**AVAILABLE DATA**
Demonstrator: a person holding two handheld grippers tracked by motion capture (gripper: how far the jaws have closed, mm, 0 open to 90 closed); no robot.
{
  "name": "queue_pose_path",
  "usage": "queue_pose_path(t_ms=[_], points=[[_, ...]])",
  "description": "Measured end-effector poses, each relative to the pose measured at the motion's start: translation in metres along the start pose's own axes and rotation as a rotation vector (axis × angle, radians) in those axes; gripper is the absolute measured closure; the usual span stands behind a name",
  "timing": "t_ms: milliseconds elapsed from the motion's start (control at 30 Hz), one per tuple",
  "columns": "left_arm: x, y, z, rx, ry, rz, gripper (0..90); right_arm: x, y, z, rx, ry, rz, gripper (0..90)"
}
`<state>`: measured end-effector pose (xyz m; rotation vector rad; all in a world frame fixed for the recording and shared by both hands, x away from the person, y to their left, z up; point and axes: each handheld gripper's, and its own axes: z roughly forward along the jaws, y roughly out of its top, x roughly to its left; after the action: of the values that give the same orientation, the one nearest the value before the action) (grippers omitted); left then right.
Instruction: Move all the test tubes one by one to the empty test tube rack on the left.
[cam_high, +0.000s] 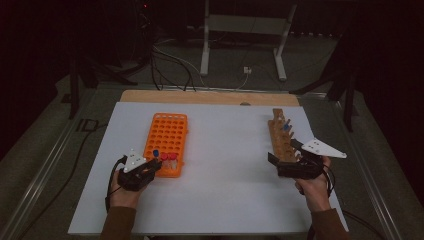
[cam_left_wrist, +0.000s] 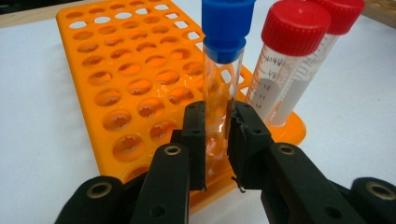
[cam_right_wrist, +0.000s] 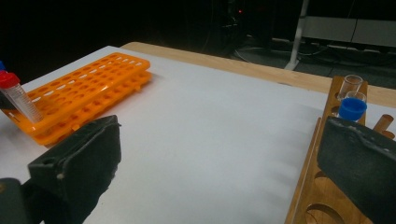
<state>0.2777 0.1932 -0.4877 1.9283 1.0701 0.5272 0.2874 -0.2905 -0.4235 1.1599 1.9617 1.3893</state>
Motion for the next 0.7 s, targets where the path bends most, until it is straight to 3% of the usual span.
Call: queue_pose_path(t_ms=[133,333,567,700], points=[[-0.001,-0.002,0.003,0.032,0.005,0.022,78.1,0.0,-0.001,0.001,0.002,0.003,-0.005,0.3],[-0.002,-0.002,0.003,0.028,0.004,0.015,77.1,0.001,-0.001,0.002,0.007,0.004,-0.008,0.3],[-0.003,-0.004,-0.003,0.011,-0.012,-0.005,63.0,-0.001,0.0,0.001,0.003,0.0,-0.002,0.3],[-0.002,-0.004,-0.011,-0.032,-0.027,-0.022,58.1,-0.002,0.0,0.0,0.001,-0.005,-0.004,0.3]])
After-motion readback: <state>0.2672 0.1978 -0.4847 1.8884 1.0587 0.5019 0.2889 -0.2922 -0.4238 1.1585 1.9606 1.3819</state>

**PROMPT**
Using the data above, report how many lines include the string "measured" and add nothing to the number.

**ANSWER TO THIS EXERCISE**
2